WORK REQUEST
In the data below, find each line carrying the string "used" and copy it out.

Stored entries

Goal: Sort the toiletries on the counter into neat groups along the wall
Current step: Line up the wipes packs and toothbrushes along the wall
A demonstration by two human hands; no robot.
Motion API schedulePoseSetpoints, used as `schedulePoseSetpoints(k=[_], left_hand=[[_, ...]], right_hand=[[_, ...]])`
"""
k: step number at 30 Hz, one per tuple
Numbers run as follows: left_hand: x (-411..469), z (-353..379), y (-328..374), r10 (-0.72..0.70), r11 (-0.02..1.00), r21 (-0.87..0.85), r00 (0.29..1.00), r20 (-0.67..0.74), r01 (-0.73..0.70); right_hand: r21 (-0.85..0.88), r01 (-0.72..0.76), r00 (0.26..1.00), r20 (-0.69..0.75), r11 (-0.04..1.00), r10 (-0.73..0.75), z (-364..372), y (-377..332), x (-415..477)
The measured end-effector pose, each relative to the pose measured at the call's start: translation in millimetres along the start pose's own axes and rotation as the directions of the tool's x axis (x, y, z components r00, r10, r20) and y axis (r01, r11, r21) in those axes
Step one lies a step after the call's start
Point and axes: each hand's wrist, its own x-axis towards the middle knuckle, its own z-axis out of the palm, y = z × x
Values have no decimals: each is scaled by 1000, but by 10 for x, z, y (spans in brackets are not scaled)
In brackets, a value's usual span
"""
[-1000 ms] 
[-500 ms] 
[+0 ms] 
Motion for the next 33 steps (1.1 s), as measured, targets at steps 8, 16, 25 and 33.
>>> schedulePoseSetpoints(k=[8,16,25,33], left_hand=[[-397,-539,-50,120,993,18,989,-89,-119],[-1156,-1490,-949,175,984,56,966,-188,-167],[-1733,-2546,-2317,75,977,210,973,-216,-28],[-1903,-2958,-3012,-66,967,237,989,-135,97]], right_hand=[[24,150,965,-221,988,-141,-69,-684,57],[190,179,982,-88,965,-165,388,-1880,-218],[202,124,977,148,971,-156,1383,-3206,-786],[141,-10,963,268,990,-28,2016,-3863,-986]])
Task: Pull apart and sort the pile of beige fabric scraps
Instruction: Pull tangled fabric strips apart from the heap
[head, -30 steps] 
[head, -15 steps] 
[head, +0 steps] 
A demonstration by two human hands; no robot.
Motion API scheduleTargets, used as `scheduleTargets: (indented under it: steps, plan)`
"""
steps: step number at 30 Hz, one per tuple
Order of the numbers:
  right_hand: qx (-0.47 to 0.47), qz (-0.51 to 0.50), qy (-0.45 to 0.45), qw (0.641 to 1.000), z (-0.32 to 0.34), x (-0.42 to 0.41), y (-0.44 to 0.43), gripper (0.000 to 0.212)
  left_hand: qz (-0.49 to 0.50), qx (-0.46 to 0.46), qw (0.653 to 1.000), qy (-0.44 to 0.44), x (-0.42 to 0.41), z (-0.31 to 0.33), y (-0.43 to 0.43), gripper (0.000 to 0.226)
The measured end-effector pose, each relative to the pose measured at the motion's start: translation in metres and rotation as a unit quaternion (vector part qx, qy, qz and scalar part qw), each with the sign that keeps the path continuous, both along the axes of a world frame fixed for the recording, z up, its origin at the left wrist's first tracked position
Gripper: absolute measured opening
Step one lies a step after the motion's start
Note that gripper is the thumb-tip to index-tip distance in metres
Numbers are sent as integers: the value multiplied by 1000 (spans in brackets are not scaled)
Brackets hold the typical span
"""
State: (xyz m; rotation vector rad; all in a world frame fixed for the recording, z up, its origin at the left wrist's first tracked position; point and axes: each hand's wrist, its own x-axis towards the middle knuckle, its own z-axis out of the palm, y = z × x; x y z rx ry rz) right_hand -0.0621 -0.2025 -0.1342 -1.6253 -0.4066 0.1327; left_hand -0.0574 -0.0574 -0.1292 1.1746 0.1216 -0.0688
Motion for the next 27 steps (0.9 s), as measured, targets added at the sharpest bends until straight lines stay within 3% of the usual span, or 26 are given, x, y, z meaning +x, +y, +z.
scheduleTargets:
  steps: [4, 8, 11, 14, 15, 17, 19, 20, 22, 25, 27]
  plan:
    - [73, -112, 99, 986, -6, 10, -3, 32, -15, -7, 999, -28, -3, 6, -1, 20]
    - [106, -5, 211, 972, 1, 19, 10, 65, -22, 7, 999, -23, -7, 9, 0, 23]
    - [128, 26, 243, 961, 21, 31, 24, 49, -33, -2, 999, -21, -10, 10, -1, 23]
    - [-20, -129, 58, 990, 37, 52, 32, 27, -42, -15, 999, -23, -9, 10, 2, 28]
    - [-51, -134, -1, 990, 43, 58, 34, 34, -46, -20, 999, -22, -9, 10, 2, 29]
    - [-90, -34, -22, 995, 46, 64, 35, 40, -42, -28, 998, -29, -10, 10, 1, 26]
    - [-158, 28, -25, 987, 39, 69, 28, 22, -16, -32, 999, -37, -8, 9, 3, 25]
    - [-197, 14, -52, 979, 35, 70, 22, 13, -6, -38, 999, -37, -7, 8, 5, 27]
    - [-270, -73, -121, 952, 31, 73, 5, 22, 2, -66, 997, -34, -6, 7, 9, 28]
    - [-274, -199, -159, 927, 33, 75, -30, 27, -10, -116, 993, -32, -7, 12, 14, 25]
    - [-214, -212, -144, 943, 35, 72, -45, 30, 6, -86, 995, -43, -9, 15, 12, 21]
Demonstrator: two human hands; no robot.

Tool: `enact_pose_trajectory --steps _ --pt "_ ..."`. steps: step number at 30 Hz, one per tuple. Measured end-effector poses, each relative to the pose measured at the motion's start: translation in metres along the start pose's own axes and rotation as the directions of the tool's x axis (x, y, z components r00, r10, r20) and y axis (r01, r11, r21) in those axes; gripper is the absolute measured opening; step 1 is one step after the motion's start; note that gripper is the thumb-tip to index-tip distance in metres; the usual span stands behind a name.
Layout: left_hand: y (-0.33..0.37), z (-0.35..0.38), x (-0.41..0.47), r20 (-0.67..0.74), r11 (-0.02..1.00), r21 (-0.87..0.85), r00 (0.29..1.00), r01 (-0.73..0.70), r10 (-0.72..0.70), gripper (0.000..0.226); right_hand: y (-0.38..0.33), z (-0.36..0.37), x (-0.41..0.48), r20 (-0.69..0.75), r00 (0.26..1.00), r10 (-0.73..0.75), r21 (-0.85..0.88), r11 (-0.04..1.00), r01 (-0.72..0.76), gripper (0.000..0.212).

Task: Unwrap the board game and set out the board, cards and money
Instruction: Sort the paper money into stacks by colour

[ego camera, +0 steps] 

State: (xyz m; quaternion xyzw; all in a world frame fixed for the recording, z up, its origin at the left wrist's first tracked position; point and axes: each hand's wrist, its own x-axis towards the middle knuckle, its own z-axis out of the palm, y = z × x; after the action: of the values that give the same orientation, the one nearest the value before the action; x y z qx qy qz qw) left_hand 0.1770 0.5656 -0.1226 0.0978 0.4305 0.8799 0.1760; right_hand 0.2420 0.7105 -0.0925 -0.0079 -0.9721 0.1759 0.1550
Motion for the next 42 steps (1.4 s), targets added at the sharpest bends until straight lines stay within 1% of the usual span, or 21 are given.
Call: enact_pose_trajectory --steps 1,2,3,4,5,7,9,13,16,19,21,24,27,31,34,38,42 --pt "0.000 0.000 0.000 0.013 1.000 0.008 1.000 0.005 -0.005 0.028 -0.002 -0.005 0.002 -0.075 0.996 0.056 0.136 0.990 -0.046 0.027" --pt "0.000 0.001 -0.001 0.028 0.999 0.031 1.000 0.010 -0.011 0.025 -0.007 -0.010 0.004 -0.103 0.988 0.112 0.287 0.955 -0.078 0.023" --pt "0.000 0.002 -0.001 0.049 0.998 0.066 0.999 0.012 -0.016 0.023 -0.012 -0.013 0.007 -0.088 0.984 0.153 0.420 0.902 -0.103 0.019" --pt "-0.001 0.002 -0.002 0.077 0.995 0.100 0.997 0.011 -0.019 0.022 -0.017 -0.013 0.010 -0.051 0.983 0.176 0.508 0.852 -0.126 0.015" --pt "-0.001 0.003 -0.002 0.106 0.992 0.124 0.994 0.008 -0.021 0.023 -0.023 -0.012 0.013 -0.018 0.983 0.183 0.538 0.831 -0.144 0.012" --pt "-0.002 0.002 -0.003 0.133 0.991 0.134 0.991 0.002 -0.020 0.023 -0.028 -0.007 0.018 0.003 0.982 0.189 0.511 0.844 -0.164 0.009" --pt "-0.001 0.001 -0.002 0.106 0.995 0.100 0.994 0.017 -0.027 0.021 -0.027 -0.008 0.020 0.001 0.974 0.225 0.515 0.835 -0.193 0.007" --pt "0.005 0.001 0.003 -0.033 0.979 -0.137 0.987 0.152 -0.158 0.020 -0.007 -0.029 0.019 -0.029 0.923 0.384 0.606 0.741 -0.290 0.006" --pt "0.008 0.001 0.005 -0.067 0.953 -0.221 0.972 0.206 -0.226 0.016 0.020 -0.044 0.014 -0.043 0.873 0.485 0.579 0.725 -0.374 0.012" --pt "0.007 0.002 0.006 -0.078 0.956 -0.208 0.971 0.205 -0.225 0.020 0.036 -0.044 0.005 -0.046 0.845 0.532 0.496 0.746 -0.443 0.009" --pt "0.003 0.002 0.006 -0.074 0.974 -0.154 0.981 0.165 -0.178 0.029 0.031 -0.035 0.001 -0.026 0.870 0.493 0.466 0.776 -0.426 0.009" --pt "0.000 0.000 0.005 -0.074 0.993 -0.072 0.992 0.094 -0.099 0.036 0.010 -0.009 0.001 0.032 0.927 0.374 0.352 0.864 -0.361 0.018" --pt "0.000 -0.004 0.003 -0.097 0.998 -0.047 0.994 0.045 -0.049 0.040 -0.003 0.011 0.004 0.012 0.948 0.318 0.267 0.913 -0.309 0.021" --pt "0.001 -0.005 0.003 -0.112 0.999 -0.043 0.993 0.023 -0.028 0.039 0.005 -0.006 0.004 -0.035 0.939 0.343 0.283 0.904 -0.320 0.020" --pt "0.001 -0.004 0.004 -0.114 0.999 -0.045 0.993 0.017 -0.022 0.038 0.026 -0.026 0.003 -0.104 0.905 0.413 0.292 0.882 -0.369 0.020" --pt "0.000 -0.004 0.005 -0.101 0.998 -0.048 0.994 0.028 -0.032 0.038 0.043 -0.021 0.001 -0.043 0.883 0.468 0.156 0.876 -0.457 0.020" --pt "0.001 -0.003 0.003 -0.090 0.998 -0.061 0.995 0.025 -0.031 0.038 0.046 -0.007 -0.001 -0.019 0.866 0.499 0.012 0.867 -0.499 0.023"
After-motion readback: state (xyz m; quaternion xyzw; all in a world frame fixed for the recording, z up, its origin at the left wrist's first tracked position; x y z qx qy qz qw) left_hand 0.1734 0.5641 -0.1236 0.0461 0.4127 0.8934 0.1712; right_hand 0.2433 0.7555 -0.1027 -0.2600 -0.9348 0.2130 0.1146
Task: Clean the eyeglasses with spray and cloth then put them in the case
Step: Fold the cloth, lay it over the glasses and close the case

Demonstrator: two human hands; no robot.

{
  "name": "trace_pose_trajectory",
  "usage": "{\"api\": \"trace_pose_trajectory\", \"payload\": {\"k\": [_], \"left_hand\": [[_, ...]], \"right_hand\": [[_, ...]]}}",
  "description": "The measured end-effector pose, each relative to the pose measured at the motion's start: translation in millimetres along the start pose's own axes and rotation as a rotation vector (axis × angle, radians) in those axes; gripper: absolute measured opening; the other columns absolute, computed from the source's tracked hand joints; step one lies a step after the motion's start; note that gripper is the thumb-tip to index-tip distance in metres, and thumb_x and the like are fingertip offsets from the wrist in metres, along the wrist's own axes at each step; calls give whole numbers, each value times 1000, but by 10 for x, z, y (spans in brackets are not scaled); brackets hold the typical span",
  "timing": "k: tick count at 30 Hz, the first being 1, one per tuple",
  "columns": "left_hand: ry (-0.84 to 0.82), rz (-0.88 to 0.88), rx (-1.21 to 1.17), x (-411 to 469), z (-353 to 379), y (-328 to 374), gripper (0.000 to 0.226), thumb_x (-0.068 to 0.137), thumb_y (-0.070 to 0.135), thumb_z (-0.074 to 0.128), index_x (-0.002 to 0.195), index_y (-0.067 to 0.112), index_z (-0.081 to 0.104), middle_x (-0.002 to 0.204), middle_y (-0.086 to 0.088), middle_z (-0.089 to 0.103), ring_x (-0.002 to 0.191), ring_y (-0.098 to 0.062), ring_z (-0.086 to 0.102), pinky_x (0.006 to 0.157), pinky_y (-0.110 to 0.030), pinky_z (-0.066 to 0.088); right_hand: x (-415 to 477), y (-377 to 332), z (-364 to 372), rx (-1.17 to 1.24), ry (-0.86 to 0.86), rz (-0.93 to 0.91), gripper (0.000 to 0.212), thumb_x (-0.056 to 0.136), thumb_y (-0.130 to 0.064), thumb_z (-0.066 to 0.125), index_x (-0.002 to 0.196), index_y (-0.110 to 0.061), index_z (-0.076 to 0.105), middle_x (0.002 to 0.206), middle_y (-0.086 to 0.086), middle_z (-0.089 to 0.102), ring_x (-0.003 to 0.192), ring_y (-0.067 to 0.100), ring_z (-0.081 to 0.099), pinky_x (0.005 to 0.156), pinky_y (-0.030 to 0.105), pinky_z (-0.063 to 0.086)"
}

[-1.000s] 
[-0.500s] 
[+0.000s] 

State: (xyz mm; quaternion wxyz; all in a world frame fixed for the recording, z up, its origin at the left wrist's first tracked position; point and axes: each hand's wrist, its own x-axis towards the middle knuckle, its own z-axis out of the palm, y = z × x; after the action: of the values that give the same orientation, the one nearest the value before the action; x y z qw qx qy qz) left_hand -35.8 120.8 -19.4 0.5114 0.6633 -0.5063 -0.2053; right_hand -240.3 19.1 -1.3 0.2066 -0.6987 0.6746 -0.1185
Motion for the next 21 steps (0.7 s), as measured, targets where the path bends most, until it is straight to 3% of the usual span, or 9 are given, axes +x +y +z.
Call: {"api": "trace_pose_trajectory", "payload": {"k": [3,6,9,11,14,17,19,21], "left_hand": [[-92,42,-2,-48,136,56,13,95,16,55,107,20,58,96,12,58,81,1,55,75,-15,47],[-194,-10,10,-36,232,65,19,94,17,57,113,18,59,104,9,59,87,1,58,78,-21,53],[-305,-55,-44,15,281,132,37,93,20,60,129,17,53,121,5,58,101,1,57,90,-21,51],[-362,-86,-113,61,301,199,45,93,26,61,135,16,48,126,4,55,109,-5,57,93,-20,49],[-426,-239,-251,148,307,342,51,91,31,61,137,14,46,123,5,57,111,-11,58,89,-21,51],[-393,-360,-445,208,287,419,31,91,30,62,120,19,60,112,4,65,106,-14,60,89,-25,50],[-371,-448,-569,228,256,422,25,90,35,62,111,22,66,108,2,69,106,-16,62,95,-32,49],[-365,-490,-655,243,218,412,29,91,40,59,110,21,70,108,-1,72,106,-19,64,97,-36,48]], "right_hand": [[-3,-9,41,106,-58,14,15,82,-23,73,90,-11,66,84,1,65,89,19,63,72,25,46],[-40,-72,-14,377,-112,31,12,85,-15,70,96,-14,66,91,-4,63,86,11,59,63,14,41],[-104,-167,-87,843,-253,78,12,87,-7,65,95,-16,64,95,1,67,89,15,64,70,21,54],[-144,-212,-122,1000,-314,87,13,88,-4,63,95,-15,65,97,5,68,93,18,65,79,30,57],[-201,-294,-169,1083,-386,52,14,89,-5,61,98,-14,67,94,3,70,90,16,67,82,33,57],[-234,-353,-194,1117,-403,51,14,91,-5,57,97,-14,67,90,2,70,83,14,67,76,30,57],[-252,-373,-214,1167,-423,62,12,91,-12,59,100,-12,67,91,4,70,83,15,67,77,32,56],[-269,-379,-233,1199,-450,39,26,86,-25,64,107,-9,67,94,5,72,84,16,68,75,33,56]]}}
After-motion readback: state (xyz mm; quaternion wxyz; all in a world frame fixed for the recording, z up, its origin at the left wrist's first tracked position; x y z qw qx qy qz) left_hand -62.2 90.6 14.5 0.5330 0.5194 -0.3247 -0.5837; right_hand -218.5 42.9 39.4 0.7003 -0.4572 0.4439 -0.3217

ANSWER SECTION
Motion API schedulePoseSetpoints, used as `schedulePoseSetpoints(k=[_], left_hand=[[_, ...]], right_hand=[[_, ...]])`
Motion API scheduleTargets, used as `scheduleTargets: (indented under it: steps, plan)`

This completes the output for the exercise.